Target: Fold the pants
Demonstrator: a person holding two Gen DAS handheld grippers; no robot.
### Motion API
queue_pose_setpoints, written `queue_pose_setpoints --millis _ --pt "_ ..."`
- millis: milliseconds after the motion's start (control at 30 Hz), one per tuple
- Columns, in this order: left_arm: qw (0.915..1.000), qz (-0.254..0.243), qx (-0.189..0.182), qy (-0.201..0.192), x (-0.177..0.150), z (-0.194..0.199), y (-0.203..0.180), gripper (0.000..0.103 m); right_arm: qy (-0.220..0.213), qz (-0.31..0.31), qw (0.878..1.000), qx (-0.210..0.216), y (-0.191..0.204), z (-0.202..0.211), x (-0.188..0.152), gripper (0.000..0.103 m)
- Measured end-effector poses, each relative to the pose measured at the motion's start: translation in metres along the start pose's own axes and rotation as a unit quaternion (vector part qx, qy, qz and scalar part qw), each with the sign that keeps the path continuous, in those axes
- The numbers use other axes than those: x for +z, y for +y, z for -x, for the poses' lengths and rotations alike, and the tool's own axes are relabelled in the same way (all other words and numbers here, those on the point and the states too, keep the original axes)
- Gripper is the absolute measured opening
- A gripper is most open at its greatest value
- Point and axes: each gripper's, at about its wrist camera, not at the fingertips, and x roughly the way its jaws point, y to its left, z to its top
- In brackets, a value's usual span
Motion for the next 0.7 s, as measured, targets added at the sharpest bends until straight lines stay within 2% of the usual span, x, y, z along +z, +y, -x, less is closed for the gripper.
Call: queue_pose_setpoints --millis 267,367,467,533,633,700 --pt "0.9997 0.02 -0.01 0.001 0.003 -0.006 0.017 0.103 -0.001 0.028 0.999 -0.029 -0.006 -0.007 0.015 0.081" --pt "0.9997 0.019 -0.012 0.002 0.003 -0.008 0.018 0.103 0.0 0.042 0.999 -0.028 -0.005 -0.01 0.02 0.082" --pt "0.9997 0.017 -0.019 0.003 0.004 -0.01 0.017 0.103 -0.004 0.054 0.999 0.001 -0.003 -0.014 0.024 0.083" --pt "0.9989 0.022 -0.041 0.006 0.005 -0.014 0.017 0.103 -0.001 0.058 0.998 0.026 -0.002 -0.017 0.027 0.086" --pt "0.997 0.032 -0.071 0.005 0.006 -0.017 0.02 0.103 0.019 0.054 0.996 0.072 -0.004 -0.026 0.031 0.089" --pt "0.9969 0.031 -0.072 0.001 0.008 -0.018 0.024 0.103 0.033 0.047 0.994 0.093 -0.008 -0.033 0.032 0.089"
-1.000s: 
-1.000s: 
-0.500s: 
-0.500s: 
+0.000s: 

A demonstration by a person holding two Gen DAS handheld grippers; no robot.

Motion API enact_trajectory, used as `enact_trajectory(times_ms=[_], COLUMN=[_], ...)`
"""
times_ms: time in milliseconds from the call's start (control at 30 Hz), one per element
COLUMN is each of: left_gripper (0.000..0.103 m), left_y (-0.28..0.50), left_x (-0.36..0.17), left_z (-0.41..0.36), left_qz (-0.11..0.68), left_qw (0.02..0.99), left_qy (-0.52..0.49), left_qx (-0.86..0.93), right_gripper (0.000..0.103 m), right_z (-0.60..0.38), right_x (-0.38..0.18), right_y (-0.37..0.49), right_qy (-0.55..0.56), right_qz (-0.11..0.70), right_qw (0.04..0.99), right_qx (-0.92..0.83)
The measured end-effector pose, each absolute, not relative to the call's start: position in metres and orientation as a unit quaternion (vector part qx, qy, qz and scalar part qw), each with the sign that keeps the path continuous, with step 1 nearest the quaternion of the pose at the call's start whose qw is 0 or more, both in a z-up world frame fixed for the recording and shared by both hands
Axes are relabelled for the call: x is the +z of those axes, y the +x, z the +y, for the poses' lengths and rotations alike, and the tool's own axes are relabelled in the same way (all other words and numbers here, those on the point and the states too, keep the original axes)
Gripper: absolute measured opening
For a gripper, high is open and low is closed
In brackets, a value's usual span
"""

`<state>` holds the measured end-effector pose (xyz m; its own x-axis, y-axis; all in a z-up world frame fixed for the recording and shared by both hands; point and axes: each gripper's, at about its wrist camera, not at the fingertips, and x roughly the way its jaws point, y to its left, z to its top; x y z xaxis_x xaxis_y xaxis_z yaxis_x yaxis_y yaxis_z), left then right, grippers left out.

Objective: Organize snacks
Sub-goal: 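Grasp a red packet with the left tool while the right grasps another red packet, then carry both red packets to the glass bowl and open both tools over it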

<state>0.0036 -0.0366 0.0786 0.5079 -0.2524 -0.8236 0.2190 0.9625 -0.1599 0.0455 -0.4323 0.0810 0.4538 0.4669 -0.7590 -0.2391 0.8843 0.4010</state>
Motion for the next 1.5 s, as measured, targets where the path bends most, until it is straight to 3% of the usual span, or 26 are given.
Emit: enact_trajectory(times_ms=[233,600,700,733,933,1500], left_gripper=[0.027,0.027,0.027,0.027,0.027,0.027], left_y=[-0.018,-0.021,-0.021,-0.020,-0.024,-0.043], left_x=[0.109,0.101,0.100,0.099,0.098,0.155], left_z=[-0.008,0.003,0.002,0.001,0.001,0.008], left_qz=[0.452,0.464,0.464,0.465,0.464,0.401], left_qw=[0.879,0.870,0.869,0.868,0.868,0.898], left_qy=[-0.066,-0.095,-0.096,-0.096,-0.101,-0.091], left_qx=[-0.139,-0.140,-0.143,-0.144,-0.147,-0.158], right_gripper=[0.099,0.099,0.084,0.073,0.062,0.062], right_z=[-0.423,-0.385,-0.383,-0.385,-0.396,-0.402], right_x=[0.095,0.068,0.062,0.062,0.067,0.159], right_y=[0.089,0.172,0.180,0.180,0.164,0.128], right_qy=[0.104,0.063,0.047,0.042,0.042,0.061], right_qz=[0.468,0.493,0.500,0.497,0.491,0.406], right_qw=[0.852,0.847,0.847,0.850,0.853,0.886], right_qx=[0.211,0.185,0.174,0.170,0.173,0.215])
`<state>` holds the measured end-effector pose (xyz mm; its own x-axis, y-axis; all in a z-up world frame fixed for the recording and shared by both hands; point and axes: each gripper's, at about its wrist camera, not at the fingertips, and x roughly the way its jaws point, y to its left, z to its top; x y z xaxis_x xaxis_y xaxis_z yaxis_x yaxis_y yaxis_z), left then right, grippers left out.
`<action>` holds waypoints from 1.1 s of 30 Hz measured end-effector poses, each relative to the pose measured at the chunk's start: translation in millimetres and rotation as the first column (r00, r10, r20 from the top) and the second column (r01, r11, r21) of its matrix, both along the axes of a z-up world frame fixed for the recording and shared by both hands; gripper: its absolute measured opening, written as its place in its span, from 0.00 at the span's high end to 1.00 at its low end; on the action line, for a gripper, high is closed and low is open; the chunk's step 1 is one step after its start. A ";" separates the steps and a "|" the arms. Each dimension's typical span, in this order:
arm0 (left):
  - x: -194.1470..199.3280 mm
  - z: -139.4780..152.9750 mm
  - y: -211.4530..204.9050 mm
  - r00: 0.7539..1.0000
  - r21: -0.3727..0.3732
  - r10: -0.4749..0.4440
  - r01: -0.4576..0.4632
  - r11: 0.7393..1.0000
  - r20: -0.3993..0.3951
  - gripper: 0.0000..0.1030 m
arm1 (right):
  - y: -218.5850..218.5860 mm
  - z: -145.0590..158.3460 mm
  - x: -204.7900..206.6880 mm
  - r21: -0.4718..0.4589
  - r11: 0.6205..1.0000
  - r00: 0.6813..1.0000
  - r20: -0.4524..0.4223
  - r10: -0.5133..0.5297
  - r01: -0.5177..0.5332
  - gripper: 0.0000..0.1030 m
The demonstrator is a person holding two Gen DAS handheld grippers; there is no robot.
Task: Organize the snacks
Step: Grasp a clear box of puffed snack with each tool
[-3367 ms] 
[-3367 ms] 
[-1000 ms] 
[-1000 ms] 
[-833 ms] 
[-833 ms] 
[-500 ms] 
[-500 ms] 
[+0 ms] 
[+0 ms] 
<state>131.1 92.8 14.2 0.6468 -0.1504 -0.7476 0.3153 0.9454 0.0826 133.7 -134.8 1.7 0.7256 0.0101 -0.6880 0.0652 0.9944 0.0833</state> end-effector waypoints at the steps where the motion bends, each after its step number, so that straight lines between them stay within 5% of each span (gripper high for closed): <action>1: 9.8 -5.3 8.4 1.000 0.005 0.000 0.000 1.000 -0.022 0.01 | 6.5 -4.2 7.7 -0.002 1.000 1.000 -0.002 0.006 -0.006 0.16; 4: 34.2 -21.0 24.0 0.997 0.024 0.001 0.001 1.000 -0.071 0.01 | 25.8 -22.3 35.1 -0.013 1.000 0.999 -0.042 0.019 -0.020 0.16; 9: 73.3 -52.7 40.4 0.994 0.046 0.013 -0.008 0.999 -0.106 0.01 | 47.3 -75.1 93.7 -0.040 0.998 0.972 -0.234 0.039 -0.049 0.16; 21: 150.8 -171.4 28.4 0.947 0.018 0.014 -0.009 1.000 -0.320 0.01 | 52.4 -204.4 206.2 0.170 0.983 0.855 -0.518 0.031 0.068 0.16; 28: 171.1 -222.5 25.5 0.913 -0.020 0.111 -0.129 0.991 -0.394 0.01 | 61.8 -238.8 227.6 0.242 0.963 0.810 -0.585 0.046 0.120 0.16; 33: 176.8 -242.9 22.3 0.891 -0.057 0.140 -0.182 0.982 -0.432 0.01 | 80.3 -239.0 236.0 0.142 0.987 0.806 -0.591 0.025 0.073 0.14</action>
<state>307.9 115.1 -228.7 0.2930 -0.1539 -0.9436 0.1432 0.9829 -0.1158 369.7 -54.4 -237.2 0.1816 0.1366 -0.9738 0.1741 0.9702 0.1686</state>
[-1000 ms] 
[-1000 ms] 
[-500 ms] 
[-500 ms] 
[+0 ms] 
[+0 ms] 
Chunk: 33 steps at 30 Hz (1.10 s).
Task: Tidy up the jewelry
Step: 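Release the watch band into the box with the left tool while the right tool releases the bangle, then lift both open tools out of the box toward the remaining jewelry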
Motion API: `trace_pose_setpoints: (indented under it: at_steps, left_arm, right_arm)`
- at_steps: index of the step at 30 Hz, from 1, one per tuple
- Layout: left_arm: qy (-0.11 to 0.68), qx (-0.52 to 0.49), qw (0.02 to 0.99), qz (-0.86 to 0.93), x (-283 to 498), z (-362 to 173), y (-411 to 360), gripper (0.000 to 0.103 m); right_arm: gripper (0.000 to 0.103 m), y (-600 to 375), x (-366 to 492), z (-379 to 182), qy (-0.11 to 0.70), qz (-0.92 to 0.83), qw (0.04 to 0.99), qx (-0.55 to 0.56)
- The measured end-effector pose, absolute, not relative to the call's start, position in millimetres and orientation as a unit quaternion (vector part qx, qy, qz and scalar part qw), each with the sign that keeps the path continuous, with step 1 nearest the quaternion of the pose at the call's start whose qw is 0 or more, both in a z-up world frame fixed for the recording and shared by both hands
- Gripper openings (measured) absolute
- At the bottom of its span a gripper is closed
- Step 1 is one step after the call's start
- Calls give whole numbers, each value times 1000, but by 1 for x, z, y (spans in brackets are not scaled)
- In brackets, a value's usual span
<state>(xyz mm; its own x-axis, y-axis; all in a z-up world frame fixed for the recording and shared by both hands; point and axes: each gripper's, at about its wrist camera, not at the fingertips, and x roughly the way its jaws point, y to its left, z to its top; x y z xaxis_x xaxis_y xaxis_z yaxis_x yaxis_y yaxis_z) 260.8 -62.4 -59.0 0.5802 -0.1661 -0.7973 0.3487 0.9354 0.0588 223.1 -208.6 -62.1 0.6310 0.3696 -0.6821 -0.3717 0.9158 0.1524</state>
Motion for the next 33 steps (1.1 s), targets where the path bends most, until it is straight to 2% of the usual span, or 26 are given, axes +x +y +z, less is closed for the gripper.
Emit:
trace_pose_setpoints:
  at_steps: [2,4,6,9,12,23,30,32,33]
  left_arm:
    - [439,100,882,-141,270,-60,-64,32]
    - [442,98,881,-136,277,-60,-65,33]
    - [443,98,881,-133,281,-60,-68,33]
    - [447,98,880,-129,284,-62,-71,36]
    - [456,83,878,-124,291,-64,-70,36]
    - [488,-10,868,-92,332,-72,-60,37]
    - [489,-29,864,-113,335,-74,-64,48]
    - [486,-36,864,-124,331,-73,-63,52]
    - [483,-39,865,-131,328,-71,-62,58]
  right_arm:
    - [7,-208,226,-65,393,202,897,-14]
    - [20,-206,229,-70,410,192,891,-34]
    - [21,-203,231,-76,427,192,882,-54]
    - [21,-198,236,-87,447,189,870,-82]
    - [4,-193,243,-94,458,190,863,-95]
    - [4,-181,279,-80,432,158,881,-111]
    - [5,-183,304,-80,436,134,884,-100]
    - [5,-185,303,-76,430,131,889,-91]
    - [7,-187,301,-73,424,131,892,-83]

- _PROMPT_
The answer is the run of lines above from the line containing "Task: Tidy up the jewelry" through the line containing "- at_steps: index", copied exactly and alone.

- _THE COMPLETED TASK_
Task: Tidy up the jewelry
Step: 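Release the watch band into the box with the left tool while the right tool releases the bangle, then lift both open tools out of the box toward the remaining jewelry
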Motion API: `trace_pose_setpoints: (indented under it: at_steps, left_arm, right_arm)`
- at_steps: index of the step at 30 Hz, from 1, one per tuple

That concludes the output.